Ritorsione politica da Bruxelles

di Gaetano Pedullà

Una Commissione europea arrivata a fine corsa e con il fiato dei movimenti sovranisti sul collo ha fatto il più classico degli errori. La bocciatura della nostra Manovra per il 2019 è infatti la tipica azione inconsulta di chi è in preda al panico, e per colpire un avversario che fa paura finisce per spararsi sui piedi. Così adesso inizia un lungo iter burocratico, che produrrà i suoi effetti forse nell’autunno prossimo, mentre i mercati hanno già scontato la decisione di ieri (non a caso lo spread è persino sceso e la Borsa ha chiuso positiva). L’ultima foglia di fico rimasta a coprire le vergogne di Bruxelles, cadendo ha mostrato però che sull’Italia è stato emesso un verdetto politico e non economico. Anche perché con i dati sulla crescita tutti in frenata non c’è dubbio che servano solo politiche espansive. Quella sul nostro Paese è stata dunque una ritorsione, perché le forze politiche spedite a Palazzo Chigi con il voto democratico sono inconciliabili con i poteri forti che governano l’Ue dalla sua nascita.
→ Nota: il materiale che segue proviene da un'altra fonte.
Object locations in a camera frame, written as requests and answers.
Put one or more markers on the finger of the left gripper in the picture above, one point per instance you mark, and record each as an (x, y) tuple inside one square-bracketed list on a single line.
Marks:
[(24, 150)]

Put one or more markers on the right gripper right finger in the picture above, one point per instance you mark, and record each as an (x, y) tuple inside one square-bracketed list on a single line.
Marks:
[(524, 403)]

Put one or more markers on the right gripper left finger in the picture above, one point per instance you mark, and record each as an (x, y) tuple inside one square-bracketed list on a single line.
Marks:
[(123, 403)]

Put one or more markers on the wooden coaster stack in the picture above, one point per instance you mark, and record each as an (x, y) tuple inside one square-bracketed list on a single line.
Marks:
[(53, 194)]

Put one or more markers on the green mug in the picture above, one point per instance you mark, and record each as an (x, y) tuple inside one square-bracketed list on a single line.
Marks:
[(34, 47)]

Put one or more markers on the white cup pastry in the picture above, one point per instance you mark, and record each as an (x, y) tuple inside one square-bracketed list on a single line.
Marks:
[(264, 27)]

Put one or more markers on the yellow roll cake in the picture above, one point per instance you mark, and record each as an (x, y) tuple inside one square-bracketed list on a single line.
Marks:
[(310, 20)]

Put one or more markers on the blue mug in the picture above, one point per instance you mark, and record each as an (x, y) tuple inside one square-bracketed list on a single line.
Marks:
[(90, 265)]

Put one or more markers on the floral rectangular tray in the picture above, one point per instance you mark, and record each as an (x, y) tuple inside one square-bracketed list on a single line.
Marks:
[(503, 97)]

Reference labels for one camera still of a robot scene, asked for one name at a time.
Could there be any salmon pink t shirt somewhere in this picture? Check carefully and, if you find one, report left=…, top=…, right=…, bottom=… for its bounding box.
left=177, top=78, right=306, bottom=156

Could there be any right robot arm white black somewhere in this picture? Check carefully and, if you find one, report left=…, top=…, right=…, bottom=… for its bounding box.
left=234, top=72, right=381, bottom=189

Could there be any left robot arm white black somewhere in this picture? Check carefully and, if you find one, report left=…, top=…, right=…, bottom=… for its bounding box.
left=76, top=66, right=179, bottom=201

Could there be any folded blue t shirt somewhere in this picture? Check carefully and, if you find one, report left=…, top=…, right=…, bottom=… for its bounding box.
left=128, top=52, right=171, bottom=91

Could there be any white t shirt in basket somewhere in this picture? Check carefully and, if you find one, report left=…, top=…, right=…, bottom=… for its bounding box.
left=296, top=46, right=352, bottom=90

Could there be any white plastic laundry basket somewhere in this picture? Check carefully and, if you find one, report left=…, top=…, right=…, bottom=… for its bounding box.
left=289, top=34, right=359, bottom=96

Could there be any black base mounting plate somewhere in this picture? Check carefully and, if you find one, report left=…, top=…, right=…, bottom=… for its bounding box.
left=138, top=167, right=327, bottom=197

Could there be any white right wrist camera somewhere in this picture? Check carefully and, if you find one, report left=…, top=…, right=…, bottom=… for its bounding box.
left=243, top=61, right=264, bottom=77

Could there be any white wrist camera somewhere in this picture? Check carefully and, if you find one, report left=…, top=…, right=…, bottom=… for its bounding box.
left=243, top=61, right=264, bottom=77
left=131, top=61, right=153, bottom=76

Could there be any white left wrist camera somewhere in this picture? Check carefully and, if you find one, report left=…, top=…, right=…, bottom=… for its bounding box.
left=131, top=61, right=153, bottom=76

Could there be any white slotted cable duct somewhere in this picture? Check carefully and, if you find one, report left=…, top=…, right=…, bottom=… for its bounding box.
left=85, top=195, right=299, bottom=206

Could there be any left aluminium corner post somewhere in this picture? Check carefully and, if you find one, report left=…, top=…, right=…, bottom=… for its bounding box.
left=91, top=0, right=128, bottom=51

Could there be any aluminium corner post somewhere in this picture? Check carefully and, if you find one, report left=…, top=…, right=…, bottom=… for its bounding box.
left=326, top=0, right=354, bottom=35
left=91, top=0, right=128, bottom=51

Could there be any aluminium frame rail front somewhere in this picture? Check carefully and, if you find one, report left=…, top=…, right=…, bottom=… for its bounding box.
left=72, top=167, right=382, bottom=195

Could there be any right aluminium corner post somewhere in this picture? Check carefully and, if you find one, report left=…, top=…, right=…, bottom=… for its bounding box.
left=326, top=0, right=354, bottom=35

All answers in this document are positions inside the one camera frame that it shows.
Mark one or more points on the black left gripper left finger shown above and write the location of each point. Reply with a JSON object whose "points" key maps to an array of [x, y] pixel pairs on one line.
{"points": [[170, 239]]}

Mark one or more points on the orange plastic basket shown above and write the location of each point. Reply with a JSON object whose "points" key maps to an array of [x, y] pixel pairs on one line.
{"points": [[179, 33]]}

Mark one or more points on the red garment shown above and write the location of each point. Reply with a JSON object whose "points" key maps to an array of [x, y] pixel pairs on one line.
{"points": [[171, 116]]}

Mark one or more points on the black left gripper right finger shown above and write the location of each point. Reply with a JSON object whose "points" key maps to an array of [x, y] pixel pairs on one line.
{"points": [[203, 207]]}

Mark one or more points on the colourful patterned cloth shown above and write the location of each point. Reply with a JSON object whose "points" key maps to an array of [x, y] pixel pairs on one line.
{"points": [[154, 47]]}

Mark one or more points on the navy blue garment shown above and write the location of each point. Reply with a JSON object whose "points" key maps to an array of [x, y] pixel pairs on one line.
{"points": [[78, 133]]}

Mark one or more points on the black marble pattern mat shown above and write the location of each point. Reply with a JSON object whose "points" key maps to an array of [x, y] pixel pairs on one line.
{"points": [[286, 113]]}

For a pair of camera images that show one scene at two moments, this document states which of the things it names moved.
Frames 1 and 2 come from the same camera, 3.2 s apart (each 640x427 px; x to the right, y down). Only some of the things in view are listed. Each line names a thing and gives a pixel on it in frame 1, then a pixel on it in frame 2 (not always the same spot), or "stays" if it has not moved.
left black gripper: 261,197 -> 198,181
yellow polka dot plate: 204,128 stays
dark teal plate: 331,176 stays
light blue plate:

Siamo davanti a un colpo di coda, insomma, di un sistema che non vuole cedere il passo e che non si fa scrupoli di fondare il suo dominio sull’austerità e la disperazione di milioni di persone. Ora che questo gioco è scoperto, tutti coloro che credono nella supremazia della democrazia sullo spread non potranno quindi che serrare i ranghi, e alle elezioni europee di maggio regolare i conti con Juncker e gli altri despoti. E a quel punto la punizione inflitta all’Italia chissà che non ricada sui nostri stessi carnefici.